_PROBLEM DESCRIPTION_
Search the data for the string "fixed" and copy each line where it turns up.

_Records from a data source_

+-------+

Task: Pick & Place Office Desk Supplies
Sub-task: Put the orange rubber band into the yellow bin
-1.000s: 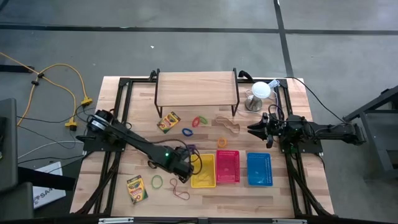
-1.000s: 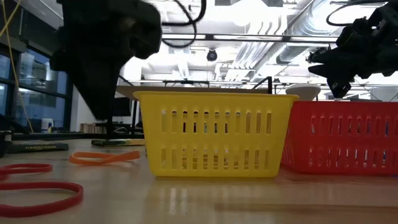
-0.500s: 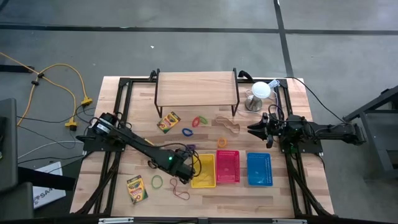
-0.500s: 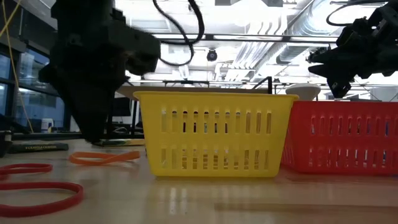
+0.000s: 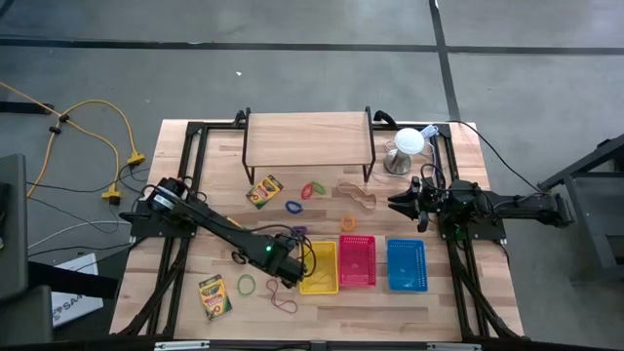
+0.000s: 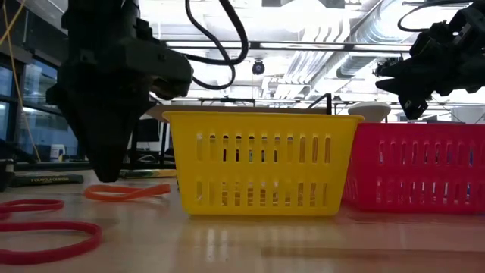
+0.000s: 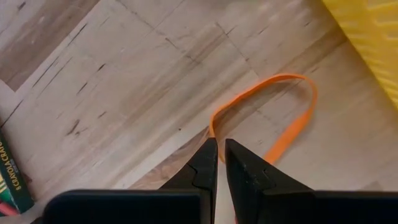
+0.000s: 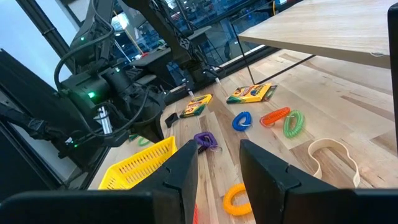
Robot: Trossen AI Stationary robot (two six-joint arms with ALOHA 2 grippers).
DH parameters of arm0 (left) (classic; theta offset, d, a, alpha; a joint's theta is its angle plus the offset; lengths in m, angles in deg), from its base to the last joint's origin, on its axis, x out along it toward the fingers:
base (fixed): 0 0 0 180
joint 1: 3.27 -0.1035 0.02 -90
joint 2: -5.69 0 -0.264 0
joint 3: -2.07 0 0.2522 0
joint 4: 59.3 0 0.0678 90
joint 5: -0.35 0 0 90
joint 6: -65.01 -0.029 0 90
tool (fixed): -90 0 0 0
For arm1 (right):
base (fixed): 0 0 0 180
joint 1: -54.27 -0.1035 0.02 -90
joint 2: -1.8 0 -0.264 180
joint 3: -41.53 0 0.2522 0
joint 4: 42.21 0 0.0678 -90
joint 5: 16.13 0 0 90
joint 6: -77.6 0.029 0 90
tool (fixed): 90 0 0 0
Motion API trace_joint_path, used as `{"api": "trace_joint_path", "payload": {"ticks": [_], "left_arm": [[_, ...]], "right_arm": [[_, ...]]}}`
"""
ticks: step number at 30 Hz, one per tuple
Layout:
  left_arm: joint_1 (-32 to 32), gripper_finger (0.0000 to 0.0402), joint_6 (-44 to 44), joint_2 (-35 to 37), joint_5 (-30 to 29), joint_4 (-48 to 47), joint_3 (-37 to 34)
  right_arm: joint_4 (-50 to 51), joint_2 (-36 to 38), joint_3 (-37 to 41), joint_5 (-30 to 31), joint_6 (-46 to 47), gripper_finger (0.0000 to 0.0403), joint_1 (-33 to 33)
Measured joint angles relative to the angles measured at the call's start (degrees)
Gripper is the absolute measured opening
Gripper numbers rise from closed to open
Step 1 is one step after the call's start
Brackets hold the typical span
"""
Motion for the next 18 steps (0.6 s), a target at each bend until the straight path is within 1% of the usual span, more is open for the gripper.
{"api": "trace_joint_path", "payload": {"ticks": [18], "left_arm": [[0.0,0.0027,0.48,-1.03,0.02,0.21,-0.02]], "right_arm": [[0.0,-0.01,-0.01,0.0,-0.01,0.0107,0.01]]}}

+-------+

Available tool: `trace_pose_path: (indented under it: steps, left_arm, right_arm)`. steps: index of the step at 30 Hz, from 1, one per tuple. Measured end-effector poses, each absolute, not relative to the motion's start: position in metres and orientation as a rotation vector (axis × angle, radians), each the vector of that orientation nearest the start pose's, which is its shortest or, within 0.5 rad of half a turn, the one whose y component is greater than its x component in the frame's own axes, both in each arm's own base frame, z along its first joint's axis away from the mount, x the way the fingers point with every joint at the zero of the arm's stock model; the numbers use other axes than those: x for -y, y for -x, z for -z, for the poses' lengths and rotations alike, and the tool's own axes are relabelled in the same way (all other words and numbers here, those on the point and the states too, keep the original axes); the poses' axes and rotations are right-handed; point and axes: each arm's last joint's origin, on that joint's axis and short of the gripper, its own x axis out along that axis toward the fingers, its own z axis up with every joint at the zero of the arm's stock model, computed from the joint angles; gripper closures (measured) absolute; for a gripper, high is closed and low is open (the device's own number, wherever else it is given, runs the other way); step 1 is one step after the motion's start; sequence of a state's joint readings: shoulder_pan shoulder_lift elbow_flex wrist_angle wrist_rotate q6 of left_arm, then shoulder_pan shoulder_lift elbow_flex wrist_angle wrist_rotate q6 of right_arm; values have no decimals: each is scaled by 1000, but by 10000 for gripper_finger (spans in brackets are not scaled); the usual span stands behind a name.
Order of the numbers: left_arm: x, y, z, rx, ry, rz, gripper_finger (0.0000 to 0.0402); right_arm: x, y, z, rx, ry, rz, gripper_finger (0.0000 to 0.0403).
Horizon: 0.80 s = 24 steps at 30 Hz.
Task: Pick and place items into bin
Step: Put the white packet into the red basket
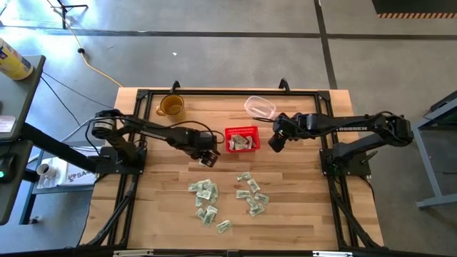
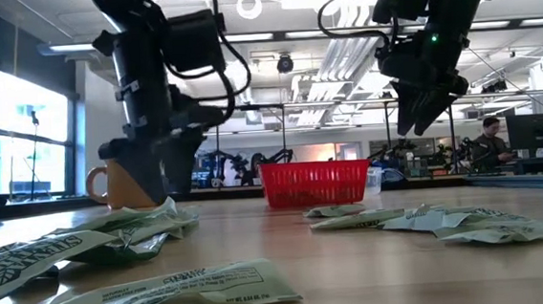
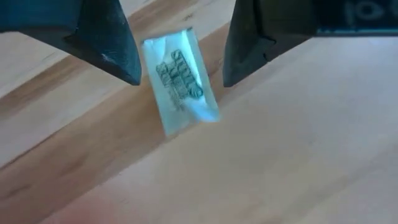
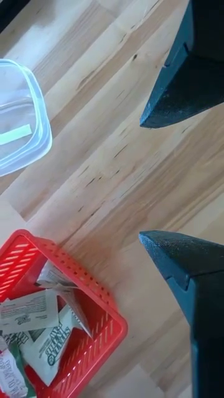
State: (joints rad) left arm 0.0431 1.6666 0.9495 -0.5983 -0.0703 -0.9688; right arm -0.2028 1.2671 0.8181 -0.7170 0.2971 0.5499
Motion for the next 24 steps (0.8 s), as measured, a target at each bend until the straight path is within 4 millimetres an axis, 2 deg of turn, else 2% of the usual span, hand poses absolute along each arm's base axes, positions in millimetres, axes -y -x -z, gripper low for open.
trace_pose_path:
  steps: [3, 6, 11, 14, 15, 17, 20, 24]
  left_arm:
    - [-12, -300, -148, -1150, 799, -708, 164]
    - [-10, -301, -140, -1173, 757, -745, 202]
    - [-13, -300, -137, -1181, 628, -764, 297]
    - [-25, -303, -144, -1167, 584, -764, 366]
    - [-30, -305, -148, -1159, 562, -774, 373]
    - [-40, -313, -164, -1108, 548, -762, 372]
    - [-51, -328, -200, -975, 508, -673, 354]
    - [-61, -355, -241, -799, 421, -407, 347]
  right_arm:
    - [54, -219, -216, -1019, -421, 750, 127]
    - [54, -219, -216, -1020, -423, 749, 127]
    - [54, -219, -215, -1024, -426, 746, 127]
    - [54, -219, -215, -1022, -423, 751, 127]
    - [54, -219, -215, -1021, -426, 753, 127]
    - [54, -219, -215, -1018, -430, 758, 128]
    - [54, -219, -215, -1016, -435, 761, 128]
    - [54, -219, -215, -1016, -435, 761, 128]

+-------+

_ANSWER TO THIS PROBLEM_
base (fixed): 0 0 0 180
tool (fixed): -90 0 0 0
base (fixed): 0 0 0 180
tool (fixed): 90 0 0 0

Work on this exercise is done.